Some women have obstructed fallopian tubes from birth due to malformations or chromosomal alterations. This is known as “congenital tubal blockage”.

How do I know if I have tubal patency problems?

There are different tests for the study of fallopian tube patency.

  • Ultrasound. It is routinely performed in gynecology offices, but it is only capable of detecting large hydrosalpinx.
  • Hysterosalpingosonography with contrast (HSSG or Hysterosalpingo Contrast Sonography). This is a simple and quick tubal patency test. A harmless contrast is introduced through the uterus and ultrasound is performed without the need for sedation or anesthesia.
  • Hysterosalpingography (HSG). In essence, it is a test very similar to the previous one. However, instead of contrast and ultrasound, X-rays and radiological contrast media are used, which is why it is used decreasingly.
  • Laparoscopy. This test makes it possible to obtain precise information on the state of the fallopian tubes. To perform it, a camera is introduced through the woman’s navel in order to observe the uterus, ovaries and fallopian tubes. One of the particular features of the study of the fallopian tubes with laparoscopy is that it makes it possible to detect adhesions following surgery, endometriosis or pelvic inflammatory disease, and it is possible to eliminate both the former and the endometriotic foci on the spot. However, since it is a surgical procedure, it is recommended only in certain cases.

From these diagnostic tests, hysterosalpingosonography is the most commonly used, as it offers multiple advantages:

  • It is safe and minimally invasive.
  • It does not require anesthesia and causes little discomfort.
  • It offers quality ultrasound images.
  • It can be performed on an outpatient basis or at the gynecologist’s office.
  • Results can be obtained instantly.
  • Associated complications are minimal.

When is hysterosalpingosonography recommended?

This tubal patency test is especially indicated for:

  • Women who have fertility problems. In this case, the objective is to identify a possible uterine or tubal factor.
  • Women who are about to undergo assisted reproduction treatment.
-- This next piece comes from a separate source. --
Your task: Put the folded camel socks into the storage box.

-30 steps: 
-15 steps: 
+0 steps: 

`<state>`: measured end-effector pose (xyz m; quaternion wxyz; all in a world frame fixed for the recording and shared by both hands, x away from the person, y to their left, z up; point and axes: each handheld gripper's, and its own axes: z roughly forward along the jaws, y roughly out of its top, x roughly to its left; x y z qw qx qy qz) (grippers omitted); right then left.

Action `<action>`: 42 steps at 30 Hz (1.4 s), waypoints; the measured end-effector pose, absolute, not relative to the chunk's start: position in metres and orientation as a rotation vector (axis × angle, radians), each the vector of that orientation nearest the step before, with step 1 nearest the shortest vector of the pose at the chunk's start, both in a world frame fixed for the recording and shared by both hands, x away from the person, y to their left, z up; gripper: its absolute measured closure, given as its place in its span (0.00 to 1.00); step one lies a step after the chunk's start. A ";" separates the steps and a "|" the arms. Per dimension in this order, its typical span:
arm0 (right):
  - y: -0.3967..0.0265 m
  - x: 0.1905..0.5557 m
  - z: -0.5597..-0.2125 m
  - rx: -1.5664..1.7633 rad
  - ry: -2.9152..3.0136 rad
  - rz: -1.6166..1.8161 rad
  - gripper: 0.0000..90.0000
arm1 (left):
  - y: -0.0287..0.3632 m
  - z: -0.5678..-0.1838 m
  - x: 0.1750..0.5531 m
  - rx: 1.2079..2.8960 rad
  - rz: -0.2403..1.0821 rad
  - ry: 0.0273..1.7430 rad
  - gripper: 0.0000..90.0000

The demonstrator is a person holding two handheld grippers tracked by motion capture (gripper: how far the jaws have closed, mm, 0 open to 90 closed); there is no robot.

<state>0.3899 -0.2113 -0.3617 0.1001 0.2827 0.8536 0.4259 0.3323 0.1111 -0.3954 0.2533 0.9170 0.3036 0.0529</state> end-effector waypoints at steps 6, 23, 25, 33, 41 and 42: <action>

In this way, doctors can check tubal patency before starting the process.
  • Women who suffer from vaginal bleeding without apparent cause and may be caused by disorders such as fibroids, polyps or endometriosis.

Treatment of fallopian tube patency to become pregnant

After performing the tubal patency test and, depending on the results and the origin of the obstruction, specialists can propose different options.

If the problems or alterations in the tubes are caused by an infection, they should be treated with antibiotics and anti-inflammatory drugs as soon as possible to prevent the tubal factor or, in other words, permanent obstruction.

If there are patency problems in only one of the tubes (unilateral tubal factor), fertility is not totally compromised, so the search for a natural pregnancy is recommended (although the chances of achieving it, in theory, may be somewhat lower).

If both tubes are obstructed (bilateral tubal factor), the specialist can evaluate the need for a laparoscopy depending on the origin and severity of the obstruction, and the age and general health of the patient.

In many of these cases, specialists advise women with tubal patency problems to undergo IVF, an alternative with which it is possible to achieve pregnancy despite the degree of obstruction and even if the tubes are damaged.